Brief:
Across all the lines of the following material, count those that include the word "vertex" and give only the result.

Excerpted data:
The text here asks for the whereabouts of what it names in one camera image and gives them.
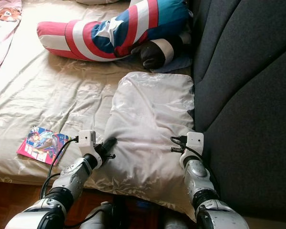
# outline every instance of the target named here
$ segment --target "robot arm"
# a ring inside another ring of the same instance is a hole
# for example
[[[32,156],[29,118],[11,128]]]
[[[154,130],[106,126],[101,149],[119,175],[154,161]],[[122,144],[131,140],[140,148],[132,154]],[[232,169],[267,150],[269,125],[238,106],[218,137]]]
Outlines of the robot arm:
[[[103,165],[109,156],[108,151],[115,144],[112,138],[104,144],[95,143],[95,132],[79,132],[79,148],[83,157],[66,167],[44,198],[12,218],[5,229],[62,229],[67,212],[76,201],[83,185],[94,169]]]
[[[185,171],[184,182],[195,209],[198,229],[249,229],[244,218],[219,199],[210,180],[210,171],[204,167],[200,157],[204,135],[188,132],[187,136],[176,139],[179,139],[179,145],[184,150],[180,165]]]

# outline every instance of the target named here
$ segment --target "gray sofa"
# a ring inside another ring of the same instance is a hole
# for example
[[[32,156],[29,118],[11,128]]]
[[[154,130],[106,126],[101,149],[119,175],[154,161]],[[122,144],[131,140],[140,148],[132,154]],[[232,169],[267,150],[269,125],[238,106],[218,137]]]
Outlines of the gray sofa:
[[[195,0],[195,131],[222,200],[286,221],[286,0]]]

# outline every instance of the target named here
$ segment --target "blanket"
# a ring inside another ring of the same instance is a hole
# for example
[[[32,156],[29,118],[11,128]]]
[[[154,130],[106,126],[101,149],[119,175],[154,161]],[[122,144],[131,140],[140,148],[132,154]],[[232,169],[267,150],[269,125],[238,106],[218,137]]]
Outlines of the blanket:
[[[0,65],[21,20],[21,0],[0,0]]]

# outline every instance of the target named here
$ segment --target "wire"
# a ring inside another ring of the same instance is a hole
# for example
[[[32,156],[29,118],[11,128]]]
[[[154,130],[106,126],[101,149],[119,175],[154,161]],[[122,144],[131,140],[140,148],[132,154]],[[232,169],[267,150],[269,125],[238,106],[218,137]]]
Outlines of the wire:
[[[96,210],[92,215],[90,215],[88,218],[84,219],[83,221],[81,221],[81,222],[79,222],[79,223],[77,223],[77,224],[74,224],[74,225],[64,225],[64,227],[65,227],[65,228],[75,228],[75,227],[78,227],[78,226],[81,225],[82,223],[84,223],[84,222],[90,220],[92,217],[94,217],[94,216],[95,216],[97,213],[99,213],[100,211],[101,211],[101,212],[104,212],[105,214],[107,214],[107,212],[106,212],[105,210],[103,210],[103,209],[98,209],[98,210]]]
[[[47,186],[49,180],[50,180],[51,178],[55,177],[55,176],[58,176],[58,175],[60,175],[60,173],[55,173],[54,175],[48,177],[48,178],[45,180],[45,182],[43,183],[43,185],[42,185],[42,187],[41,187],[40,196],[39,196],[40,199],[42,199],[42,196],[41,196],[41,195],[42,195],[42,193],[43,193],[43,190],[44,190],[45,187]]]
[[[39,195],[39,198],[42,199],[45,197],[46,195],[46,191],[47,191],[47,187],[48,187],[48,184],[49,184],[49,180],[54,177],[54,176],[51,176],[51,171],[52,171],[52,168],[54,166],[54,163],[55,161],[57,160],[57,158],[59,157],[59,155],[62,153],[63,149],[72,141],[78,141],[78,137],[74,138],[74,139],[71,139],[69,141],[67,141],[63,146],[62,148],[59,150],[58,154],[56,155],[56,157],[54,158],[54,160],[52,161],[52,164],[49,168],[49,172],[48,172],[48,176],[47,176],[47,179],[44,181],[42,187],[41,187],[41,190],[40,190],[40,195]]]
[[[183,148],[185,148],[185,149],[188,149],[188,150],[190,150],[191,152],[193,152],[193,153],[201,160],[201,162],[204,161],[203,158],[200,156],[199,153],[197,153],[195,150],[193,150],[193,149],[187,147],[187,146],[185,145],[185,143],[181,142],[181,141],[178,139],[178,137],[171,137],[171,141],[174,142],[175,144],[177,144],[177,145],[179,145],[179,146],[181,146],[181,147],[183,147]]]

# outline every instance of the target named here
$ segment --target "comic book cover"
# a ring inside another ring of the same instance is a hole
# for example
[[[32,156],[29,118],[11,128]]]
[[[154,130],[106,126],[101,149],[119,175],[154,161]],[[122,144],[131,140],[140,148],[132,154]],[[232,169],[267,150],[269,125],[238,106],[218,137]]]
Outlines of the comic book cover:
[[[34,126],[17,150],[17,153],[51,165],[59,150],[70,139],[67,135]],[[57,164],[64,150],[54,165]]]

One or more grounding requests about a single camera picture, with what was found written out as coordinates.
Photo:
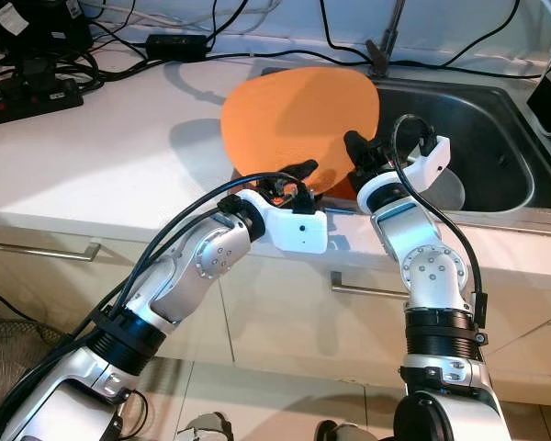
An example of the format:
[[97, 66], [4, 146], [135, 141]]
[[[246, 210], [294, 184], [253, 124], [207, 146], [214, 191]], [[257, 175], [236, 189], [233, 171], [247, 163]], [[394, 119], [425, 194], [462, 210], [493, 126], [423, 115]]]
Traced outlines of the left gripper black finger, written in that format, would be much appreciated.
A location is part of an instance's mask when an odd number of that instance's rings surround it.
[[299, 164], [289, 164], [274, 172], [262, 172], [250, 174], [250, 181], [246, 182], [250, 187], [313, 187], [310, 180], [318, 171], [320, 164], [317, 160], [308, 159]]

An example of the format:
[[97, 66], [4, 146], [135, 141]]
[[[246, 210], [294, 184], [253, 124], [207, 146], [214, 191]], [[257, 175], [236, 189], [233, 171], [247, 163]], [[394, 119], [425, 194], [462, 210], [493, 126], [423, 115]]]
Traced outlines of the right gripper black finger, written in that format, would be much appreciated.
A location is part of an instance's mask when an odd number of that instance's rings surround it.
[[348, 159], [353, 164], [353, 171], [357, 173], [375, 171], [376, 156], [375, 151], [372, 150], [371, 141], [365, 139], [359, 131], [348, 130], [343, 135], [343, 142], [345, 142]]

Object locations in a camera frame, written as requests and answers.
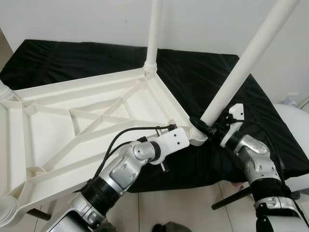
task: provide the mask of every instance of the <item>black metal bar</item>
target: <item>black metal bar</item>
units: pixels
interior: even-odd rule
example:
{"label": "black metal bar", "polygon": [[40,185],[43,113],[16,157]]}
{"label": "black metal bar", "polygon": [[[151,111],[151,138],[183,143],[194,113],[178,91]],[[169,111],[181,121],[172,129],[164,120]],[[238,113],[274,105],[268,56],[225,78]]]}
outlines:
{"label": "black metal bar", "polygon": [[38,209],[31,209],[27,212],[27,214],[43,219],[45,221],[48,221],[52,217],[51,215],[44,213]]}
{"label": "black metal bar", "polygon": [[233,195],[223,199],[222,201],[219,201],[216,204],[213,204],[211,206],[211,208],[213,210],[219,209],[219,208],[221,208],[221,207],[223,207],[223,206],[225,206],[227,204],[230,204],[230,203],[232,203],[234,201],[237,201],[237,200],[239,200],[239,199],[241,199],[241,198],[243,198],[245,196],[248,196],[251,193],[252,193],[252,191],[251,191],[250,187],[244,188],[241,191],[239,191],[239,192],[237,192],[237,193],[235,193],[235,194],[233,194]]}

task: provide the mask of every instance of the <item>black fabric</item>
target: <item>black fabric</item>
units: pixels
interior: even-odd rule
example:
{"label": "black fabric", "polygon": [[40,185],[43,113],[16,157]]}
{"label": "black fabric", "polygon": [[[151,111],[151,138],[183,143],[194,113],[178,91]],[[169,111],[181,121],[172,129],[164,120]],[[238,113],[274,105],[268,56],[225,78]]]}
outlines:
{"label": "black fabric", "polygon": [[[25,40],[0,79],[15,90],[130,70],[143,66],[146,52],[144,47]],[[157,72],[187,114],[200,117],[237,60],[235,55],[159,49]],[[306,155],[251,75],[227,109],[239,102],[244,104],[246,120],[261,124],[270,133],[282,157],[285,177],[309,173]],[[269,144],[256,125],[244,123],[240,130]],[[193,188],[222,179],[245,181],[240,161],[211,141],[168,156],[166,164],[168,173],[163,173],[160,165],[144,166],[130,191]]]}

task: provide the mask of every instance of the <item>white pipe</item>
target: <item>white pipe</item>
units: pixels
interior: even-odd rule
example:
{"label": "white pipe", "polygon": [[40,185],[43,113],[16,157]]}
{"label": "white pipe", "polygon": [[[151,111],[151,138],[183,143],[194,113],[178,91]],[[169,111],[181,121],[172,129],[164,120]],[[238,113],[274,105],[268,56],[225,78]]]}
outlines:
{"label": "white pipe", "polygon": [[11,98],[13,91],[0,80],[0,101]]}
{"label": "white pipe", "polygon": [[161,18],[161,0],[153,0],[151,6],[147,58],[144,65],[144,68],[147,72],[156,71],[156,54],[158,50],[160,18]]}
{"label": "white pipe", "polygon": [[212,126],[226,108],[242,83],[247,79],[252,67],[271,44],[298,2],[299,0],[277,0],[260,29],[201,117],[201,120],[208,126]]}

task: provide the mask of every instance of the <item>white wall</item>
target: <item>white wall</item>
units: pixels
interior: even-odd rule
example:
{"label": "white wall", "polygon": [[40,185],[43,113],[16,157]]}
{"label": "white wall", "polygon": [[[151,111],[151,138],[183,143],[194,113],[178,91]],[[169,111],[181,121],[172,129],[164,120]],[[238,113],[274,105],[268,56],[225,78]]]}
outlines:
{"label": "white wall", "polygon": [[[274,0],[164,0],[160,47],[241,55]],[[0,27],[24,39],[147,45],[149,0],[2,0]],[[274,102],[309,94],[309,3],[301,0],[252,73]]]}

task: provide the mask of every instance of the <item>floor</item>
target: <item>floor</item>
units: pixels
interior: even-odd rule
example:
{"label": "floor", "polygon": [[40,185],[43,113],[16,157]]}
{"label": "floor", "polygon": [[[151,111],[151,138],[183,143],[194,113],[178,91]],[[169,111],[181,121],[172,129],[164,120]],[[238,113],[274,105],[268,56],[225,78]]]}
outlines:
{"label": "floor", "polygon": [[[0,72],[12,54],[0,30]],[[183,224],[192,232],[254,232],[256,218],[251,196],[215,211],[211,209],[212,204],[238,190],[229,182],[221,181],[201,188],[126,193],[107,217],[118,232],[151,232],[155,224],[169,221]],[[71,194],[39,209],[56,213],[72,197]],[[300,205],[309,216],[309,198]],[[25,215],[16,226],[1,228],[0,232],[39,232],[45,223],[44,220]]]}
* * *
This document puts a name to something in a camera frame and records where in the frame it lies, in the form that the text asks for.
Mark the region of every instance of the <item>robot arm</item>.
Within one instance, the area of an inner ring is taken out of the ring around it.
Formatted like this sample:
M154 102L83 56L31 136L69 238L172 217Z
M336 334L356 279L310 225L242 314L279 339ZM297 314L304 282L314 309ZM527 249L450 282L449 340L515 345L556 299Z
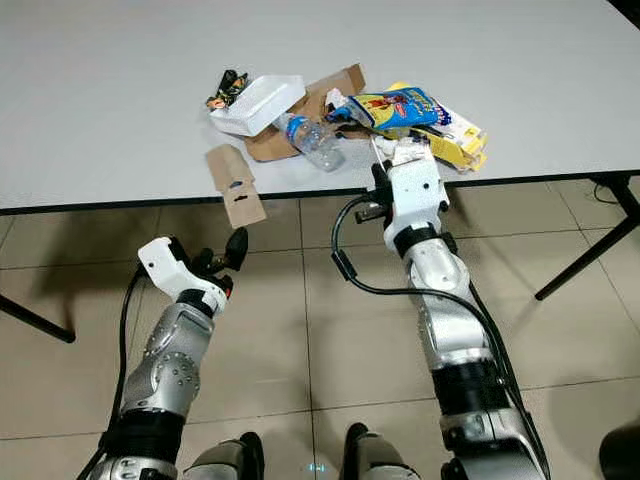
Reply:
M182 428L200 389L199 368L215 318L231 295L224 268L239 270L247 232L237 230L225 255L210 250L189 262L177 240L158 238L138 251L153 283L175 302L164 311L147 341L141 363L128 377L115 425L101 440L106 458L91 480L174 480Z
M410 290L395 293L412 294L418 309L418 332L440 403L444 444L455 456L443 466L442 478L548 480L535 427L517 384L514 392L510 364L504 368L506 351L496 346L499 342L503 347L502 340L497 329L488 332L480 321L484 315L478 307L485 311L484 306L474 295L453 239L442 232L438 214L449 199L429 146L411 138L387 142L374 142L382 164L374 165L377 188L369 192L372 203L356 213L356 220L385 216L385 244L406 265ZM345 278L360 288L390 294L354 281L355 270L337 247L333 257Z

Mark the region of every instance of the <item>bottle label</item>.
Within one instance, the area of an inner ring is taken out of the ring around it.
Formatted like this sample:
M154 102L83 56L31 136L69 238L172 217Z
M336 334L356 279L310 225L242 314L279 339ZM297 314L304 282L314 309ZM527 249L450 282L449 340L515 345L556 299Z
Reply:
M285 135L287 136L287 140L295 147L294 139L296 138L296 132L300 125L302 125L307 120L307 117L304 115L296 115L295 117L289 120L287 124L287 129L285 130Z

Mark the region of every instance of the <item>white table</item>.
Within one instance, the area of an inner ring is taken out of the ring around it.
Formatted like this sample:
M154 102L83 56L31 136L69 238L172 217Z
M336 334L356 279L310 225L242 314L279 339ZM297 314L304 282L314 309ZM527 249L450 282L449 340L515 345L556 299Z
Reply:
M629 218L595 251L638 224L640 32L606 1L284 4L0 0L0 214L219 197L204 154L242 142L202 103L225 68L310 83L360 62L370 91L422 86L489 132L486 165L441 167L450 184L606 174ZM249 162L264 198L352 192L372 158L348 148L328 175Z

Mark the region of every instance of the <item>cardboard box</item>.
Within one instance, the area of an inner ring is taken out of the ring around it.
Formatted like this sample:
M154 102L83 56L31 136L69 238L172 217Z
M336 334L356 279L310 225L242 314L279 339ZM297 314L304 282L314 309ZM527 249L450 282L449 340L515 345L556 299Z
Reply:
* * *
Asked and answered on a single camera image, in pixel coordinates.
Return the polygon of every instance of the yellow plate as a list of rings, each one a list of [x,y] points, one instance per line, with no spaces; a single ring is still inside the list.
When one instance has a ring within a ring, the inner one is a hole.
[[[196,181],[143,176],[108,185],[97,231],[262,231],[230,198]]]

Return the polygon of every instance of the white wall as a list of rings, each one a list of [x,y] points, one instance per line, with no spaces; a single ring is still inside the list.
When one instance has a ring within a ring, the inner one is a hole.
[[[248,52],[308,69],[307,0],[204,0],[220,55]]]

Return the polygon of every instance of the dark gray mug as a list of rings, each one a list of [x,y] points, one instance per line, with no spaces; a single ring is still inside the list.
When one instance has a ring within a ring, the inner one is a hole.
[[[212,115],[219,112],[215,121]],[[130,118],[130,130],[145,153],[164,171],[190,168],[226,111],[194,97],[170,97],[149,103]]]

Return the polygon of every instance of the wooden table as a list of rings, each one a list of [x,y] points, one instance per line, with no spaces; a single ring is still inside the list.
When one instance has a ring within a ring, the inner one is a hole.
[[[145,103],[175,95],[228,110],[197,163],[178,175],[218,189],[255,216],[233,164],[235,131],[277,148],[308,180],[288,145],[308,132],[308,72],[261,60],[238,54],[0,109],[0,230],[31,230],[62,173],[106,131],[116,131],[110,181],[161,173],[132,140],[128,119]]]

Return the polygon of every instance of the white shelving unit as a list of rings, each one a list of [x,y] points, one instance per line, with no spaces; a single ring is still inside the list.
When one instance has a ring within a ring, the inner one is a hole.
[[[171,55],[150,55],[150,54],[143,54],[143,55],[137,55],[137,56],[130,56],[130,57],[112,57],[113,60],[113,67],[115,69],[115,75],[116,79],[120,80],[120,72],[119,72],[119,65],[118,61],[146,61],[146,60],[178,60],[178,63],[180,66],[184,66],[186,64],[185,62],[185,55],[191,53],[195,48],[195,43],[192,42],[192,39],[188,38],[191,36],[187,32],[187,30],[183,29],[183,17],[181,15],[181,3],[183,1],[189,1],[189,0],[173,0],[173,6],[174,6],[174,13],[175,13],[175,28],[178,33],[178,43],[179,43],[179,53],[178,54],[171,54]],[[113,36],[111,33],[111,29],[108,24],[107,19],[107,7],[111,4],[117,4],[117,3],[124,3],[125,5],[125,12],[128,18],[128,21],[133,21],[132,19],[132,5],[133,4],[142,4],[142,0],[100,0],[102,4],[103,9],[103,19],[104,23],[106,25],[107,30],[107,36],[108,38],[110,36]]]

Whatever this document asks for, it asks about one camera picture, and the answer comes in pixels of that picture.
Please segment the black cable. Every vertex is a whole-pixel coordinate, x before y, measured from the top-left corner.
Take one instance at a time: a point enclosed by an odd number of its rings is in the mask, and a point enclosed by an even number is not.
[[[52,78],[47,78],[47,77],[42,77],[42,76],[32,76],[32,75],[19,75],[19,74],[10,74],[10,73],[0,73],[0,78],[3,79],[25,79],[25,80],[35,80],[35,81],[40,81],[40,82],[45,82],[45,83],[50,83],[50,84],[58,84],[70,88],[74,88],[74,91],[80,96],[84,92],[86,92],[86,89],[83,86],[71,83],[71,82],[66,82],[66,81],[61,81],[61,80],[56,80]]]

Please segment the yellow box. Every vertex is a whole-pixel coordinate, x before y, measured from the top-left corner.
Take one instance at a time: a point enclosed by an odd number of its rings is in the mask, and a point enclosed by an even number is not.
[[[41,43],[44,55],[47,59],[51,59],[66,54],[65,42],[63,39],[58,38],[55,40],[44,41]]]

Exercise output:
2